Billige Energie: Angesichts der explodierenden Strom- und Gaspreise haben viele schon vergessen, dass wir ein „goldenes Jahrzehnt“ hinter uns haben. Denn seit 2011 haben heimische Versorger beim Strom sechsmal und beim Gas viermal die Tarife gesenkt, aber nur zweimal erhöht. Ohne Berücksichtigung der Inflation ist der Arbeitspreis auch heute noch um zehn bis 15 Prozent niedriger als damals. Bei den Konsumenten kam das übrigens selten so an, weil dafür Steuern und Gebühren zum Teil kräftig erhöht wurden.
Es bleibt teuer: Wer hofft, dass sich die Lage wieder entspannt, muss enttäuscht werden. Die sogenannten „Futures“, das sind Finanzprodukte, die die künftige Entwicklung z. B. bei den Strompreisen abbilden, zeigen für die nächsten Jahre weiterhin ein hohes Preisniveau. Das hat zur Folge, dass immer mehr Diskontanbieter vom Markt verschwinden, weil sie nirgends mehr günstig einkaufen können und pleitegehen, wenn sie die Preise nicht erhöhen.
Öko-Schummel: Bei hohen Energiepreisen fallen viele Ökostromanbieter aus der Förderung, weil sie ohnedies auf dem Markt genug erlösen.
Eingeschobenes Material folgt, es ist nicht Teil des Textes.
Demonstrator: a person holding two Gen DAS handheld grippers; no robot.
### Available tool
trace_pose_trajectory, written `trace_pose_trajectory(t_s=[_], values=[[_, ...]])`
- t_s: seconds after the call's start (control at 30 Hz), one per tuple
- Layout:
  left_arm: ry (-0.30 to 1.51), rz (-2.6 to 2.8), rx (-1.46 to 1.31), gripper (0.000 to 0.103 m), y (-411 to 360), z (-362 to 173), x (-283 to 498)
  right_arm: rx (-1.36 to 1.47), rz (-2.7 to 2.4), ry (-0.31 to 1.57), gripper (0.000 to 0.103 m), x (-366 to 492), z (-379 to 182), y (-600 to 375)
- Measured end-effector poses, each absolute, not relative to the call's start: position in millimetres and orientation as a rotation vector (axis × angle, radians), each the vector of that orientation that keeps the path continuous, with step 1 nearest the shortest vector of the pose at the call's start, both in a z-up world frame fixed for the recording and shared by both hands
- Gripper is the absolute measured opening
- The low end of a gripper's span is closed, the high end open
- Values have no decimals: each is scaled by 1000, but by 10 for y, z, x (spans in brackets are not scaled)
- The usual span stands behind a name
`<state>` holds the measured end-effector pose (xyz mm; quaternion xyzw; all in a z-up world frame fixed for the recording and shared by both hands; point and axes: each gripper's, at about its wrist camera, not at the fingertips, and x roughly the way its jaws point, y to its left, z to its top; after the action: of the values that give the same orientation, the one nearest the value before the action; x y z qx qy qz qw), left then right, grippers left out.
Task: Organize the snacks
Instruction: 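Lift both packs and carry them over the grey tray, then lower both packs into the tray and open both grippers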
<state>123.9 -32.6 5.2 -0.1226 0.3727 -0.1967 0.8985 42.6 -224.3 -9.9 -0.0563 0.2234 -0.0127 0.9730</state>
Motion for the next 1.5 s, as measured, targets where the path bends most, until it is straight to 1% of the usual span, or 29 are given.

Daher ist es geschummelt, dass die Regierung die „Ökostrompauschale“ von 900 Millionen Euro imJahr (ca. 100 Euro pro Haushalt, Firmen zahlen deutlich mehr) „aussetzt“. Denn es ist per Gesetz (!) vorgesehen, dass zwei Drittel der Pauschale wegfallen, wenn die Marktpreise eine bestimmte Höhe erreichen. Nur das restliche Drittel ist eine politische Entscheidung.